**WHAT IS REQUIRED**
Search the entries for the word "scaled". Copy every line where it turns up.

━━━ THE DATA ━━━

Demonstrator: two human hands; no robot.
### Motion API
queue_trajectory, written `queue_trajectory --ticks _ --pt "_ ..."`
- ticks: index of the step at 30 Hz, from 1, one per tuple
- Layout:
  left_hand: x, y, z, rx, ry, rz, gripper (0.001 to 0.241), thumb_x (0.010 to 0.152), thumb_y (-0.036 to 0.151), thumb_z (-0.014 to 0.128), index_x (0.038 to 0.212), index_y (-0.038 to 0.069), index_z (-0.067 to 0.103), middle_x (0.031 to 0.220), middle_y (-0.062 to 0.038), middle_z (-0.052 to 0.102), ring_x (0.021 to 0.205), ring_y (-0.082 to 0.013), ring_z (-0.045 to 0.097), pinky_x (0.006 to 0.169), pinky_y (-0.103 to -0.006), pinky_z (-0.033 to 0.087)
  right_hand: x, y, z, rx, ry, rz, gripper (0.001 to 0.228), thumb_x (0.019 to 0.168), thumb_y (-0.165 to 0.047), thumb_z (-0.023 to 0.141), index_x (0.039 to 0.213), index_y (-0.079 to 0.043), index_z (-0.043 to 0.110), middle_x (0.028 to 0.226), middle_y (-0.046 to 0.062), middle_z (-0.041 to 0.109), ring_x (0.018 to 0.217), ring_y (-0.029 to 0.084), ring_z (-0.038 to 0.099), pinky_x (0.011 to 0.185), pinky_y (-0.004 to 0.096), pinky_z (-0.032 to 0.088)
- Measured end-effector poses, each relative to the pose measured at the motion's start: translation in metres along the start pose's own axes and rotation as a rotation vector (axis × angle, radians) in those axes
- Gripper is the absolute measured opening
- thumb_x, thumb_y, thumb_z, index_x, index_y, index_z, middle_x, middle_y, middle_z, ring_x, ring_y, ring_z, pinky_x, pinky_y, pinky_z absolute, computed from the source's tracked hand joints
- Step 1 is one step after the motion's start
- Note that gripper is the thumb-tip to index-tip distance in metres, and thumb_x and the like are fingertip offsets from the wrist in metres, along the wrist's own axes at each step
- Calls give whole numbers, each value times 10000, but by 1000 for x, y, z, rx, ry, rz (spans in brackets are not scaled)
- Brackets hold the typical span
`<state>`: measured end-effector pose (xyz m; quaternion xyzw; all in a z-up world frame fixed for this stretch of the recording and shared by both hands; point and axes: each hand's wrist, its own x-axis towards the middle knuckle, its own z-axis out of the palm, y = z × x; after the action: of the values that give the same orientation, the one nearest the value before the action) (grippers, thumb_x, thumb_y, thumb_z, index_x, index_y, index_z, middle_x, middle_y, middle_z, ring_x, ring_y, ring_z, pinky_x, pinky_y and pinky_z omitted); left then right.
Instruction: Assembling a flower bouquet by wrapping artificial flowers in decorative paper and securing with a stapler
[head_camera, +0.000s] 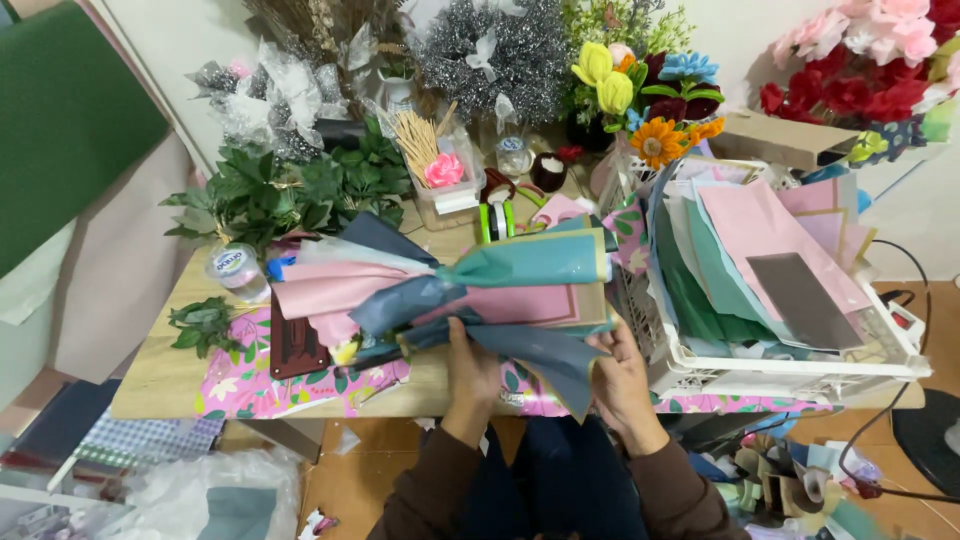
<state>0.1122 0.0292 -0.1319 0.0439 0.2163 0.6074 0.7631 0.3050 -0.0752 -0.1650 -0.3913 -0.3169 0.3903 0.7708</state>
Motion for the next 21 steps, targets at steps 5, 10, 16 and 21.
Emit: queue_trajectory --ticks 5,10,16,21 --pt "-28 1 -4 166 22 59 517 912 193 716 1393 80 562 1390 -141 615 1272 -314 592 1064 -503 484 -8 -5 -1 -11 100 114 446 946 2 575 1360 -161 553 990 -17 598 825 95 586 723 229 517" --pt "-34 1 -6 172 91 -20 466 864 96 728 1312 41 611 1335 -133 678 1195 -270 651 1001 -451 536 -23 -58 31 -322 110 349 1035 748 -148 709 1651 -227 210 1423 197 579 1090 332 634 885 473 540" --pt "-54 25 11 356 102 -292 400 882 253 743 1235 86 653 1132 -63 731 1064 -187 671 1016 -345 497 -23 -36 -45 -974 -137 218 1113 784 -24 747 1619 -58 11 1707 160 30 1579 269 48 1262 386 85" --pt "-71 21 -9 228 -36 -378 195 937 131 742 838 238 611 1001 8 729 953 -153 664 836 -331 532 -45 -97 -12 -1005 -220 474 1058 896 -37 621 1656 -212 -93 1552 40 531 1346 131 588 1054 232 349"
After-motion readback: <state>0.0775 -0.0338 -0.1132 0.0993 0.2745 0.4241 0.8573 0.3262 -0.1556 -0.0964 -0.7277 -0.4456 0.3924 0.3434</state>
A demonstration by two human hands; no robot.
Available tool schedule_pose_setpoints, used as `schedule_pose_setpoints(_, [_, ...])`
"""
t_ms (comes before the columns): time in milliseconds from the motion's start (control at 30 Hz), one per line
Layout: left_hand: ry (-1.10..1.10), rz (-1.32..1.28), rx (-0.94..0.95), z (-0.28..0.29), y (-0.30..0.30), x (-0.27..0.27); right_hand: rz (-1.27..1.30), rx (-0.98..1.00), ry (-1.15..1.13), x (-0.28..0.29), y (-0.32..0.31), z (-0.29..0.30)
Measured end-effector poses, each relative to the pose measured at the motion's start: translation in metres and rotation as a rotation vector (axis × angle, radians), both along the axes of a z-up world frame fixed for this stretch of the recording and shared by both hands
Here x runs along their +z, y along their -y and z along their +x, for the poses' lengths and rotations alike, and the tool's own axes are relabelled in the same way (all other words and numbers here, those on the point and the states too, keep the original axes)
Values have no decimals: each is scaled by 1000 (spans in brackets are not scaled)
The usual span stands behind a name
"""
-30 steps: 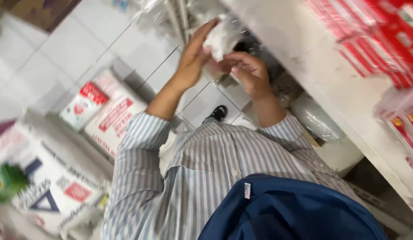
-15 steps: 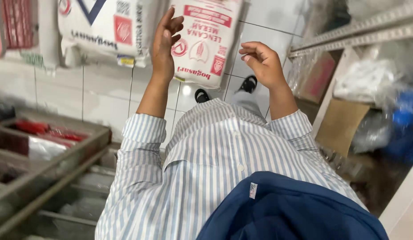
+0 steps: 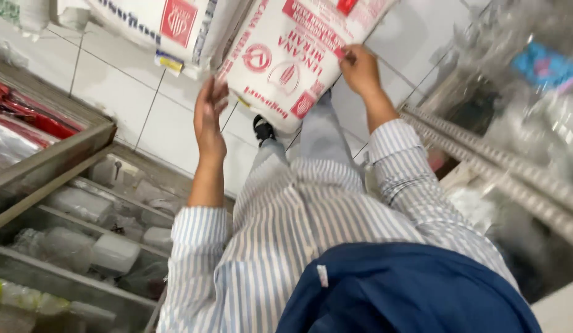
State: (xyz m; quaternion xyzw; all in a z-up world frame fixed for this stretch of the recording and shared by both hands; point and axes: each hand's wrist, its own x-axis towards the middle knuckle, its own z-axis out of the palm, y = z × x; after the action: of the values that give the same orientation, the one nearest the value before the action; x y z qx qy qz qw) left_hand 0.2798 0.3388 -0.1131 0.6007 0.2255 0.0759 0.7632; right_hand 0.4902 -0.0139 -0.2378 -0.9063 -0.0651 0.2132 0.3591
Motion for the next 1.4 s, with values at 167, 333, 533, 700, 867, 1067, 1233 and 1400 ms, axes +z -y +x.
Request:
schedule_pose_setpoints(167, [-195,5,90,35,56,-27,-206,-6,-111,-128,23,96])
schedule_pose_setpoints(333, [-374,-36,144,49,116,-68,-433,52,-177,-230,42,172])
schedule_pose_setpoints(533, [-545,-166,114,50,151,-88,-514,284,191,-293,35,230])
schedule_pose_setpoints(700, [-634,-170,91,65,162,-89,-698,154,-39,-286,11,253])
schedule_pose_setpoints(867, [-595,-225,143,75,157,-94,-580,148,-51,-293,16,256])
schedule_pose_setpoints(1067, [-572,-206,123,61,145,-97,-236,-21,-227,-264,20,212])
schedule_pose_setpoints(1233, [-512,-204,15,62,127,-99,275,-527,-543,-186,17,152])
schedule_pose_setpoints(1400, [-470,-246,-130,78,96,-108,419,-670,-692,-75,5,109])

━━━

**WRITTEN ANSWER**
- Calls give whole numbers, each value times 10000, but by 1000 for x, y, z, rx, ry, rz (spans in brackets are not scaled)
Values have no decimals: each is scaled by 1000 (spans in brackets are not scaled)

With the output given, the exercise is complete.